• [What you will do] Look through the material below and give the number of lines where the string "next" appears, without any other words.

• [Materials provided]
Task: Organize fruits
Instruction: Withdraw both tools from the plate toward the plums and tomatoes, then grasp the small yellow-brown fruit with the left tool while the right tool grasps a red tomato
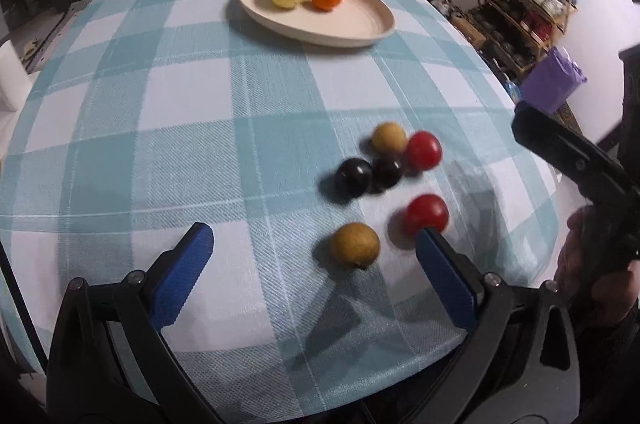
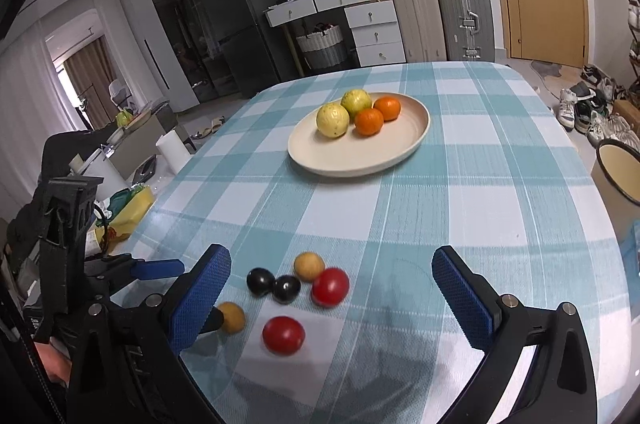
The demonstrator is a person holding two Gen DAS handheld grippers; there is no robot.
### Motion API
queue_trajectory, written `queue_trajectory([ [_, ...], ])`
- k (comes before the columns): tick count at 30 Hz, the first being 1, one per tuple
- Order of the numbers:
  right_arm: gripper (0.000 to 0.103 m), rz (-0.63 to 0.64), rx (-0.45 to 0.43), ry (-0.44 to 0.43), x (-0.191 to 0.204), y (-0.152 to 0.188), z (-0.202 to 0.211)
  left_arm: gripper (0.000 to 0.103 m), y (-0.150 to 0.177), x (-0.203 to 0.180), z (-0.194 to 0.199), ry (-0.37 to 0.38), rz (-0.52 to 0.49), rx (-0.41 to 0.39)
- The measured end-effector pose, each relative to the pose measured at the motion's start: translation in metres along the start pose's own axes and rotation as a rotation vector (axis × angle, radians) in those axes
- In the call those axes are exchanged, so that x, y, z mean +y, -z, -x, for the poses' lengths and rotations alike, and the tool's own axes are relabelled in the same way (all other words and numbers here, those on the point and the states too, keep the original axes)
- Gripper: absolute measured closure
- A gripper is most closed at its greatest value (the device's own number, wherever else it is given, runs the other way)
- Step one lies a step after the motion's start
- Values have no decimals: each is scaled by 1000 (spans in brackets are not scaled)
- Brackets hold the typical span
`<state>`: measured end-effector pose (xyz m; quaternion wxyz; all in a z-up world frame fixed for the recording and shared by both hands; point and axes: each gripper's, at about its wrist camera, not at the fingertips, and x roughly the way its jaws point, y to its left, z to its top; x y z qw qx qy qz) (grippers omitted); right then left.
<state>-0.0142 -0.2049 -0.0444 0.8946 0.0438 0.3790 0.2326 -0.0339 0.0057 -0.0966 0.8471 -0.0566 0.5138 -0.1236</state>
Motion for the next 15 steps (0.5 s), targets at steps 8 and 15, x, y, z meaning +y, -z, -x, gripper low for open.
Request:
queue_trajectory([
  [8,0,-4,0,1,-1,5,3,35,7,-12,-10,52,-54,26],
  [15,0,-12,8,7,-3,10,5,78,9,-12,-12,92,-72,27],
])
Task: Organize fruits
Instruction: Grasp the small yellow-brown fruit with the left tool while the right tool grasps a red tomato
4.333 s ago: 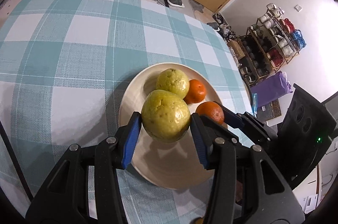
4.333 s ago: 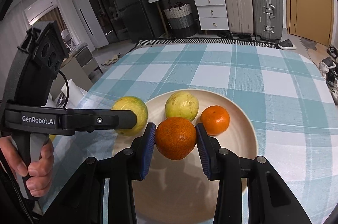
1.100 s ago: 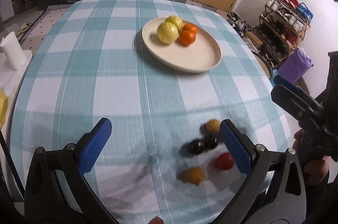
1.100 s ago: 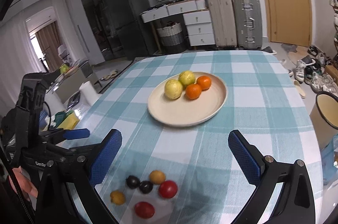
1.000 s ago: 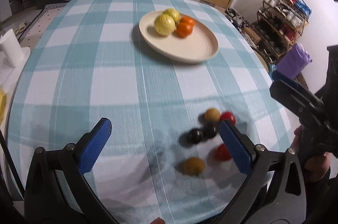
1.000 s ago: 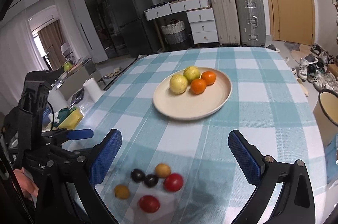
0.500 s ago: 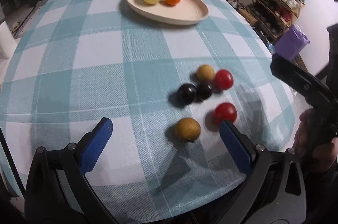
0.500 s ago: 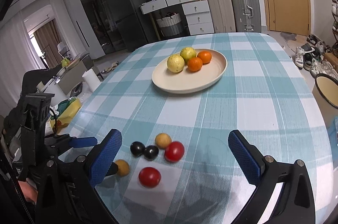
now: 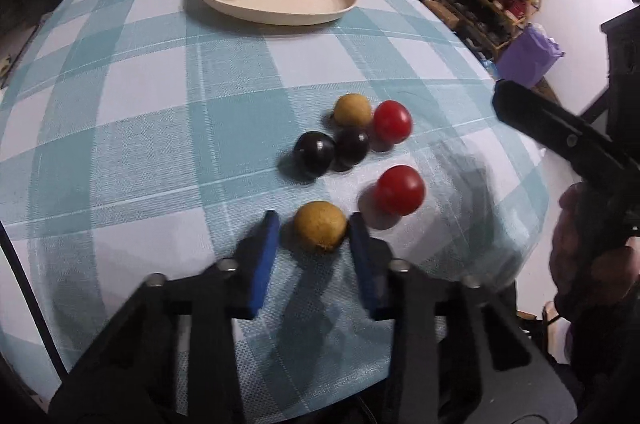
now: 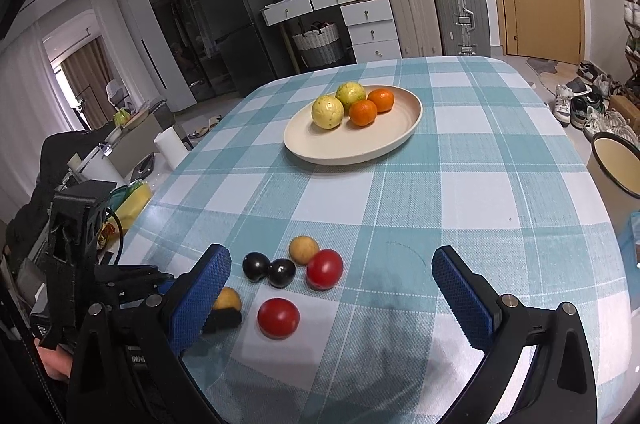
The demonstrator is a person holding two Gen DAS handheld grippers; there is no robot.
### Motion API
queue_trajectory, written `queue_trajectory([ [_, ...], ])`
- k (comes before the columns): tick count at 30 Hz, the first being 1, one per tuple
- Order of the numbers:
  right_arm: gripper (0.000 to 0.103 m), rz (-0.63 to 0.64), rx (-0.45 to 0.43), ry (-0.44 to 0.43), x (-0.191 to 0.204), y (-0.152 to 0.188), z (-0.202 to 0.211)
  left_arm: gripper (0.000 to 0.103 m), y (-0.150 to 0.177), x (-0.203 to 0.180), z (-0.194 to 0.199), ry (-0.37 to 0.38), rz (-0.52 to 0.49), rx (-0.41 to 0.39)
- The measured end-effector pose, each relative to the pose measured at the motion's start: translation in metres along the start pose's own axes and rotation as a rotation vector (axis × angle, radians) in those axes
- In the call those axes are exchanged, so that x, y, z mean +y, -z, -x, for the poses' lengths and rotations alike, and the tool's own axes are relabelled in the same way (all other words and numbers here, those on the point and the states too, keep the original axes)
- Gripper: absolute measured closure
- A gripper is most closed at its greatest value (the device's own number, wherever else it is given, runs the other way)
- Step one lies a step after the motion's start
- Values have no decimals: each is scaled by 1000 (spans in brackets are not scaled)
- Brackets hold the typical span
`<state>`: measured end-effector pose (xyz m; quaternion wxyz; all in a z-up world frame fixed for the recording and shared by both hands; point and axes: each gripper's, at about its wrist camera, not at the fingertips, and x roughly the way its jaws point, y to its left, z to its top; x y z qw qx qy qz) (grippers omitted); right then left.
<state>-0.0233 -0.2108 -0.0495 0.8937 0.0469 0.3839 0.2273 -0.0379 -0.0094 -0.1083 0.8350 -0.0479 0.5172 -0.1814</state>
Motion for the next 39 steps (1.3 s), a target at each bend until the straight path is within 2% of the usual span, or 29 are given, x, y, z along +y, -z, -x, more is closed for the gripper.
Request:
queue_trajectory([
  [4,0,-14,19,-13,-2,6,-1,78,2,-1,2,31,-7,-3],
  [9,0,-21,39,-24,1,15,-3,78,0,6,9,32,19,-24],
  [25,0,11,88,-20,15,31,-18,78,-8,27,45,-56,64,-105],
  [36,1,90,102,-40,34,41,-29,77,-8,33,47,-66,77,-102],
  [39,3,98,98,-46,37,42,-31,77,-8,33,46,-65,76,-101],
])
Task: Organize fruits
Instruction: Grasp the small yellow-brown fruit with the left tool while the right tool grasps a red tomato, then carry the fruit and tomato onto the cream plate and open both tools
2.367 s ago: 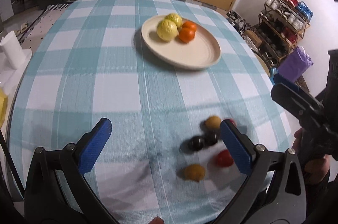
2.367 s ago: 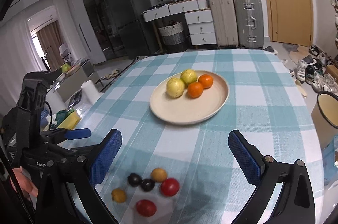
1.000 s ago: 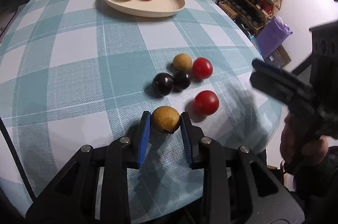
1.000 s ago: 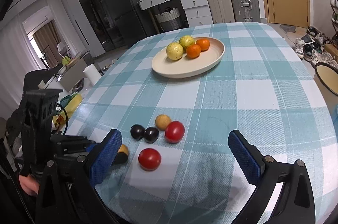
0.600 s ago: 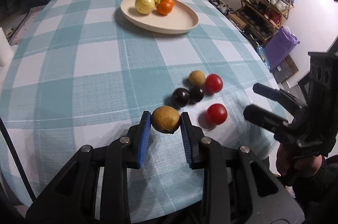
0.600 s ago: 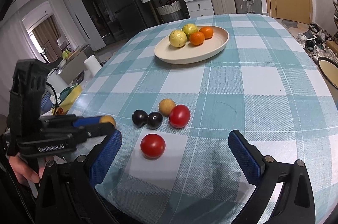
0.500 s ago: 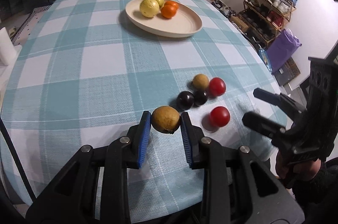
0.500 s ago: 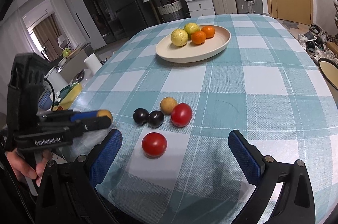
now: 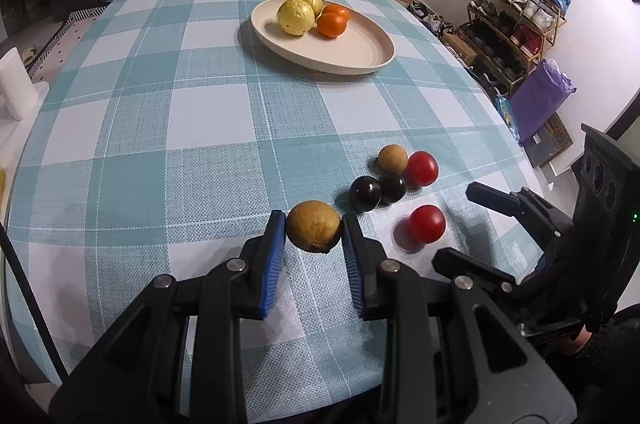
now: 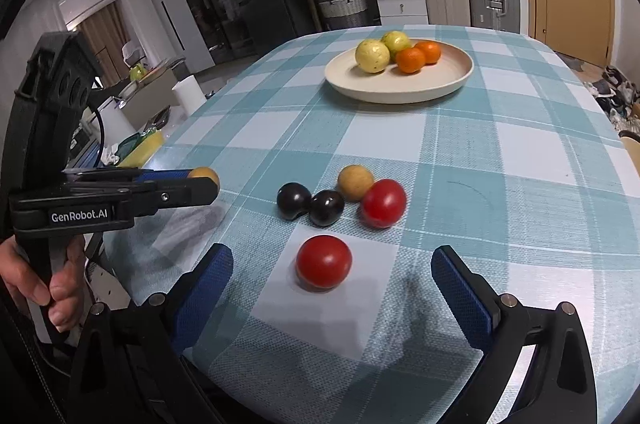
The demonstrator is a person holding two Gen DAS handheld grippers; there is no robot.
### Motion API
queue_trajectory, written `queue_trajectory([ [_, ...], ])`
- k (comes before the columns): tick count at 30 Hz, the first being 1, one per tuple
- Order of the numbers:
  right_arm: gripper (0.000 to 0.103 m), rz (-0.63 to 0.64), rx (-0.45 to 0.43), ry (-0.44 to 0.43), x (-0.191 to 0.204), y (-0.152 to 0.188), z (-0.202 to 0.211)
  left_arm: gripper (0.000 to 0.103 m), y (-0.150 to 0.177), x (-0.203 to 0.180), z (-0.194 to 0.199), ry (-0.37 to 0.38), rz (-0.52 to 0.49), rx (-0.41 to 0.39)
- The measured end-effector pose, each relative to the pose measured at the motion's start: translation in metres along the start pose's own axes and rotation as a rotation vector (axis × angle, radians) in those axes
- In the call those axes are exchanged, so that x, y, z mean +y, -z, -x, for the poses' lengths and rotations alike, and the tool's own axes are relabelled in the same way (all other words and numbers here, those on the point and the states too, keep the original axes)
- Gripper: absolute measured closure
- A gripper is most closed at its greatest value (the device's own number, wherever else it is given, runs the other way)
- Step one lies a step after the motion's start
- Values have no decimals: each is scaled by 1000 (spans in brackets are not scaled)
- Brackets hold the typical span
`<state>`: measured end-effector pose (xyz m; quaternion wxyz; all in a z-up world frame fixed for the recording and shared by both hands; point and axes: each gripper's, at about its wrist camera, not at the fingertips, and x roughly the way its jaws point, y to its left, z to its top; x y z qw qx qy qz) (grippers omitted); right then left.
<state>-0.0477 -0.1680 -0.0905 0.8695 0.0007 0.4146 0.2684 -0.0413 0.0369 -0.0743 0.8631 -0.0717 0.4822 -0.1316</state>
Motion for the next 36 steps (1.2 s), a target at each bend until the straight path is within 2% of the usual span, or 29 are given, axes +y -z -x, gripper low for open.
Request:
queue_trajectory([
  [4,16,18,13,0,3,0,-6,77,0,0,-1,-2,-1,2],
  [6,17,33,17,19,4,1,-10,77,0,0,-1,-1,-1,4],
  [11,48,57,40,8,8,5,-15,77,1,0,-4,-2,1,11],
  [16,71,61,54,-10,8,8,-19,77,1,1,-6,3,8,17],
  [20,71,41,41,-31,4,9,-16,77,-4,3,-5,0,7,6],
  [26,71,36,-26,-47,1,1,0,77,-17,5,-3,9,10,-9],
  [36,71,22,-101,-68,-15,-36,14,77,-59,11,-12,28,27,-37],
])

• [Exercise solution] 3